> ASSIGNMENT:
Transcribe word for word the lines spanning the line with "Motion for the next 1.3" through the end of the records.

> RECORDS FOR THE TASK:
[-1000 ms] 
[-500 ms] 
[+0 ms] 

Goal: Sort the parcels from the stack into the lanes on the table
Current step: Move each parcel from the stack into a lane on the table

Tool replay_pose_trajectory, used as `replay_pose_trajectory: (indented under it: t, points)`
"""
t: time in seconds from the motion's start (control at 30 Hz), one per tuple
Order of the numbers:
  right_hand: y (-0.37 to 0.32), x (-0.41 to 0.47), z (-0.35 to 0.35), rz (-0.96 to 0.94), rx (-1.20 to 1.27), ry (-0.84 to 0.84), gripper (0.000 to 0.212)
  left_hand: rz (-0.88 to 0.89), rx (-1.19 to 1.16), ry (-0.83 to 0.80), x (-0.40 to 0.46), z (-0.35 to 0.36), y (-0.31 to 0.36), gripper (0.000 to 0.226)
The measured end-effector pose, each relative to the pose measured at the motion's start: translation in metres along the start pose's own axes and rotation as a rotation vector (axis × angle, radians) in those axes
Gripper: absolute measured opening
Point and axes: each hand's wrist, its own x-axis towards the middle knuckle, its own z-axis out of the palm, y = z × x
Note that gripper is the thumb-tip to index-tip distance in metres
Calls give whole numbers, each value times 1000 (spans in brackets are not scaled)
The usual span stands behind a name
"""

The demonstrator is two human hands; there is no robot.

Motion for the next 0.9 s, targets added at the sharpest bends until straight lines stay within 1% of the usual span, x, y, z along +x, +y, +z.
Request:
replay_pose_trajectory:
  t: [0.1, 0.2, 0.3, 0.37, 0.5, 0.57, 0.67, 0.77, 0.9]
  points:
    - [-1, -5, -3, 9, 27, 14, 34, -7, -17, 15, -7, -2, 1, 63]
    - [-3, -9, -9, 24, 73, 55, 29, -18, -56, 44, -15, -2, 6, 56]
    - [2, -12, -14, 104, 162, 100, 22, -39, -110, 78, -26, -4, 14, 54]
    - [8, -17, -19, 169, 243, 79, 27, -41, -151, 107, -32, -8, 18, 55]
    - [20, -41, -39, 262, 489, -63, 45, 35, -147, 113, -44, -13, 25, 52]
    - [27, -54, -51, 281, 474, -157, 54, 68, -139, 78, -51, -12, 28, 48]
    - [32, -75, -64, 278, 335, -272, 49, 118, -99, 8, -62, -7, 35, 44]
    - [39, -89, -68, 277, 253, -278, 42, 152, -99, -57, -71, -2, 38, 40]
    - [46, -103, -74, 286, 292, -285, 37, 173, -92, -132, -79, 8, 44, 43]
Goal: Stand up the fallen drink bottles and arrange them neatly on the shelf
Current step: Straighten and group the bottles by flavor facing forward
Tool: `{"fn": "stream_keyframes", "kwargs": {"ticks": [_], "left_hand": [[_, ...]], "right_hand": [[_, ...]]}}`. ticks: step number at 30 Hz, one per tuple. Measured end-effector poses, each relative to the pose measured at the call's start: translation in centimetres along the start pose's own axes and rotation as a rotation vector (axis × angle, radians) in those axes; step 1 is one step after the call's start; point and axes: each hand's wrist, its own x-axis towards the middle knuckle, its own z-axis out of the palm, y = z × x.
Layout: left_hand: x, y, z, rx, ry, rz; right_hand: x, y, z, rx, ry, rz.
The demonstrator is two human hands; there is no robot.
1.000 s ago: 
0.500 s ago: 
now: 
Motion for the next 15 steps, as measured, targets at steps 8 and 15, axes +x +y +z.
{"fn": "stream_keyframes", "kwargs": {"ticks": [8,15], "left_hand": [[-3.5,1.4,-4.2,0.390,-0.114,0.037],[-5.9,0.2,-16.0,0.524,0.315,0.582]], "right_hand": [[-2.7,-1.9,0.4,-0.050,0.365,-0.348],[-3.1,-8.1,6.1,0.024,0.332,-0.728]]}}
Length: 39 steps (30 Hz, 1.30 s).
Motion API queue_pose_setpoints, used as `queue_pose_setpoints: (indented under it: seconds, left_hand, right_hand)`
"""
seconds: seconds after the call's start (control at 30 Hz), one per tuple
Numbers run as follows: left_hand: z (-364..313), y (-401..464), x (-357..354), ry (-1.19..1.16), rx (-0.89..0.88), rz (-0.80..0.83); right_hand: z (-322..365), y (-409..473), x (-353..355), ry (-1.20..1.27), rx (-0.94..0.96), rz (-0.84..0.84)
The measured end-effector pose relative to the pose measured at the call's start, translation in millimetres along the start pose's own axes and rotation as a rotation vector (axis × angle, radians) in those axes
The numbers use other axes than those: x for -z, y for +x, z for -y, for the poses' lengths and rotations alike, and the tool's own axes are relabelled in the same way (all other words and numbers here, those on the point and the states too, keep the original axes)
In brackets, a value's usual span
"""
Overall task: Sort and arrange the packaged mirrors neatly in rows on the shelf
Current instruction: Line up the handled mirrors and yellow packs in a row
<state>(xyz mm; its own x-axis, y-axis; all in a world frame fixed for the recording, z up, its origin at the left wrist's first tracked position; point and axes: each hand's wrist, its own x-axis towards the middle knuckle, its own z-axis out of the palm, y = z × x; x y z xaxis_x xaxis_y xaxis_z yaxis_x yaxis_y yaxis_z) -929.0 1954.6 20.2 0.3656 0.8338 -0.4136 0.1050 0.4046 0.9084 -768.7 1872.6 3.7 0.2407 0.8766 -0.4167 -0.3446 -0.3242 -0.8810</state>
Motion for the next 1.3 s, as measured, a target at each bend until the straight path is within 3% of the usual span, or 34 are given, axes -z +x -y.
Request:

> TASK SOLUTION:
Motion for the next 1.3 s, as measured, a target at each bend until the straight path is within 3% of the usual span, or 34 are given, axes -z +x -y.
Request:

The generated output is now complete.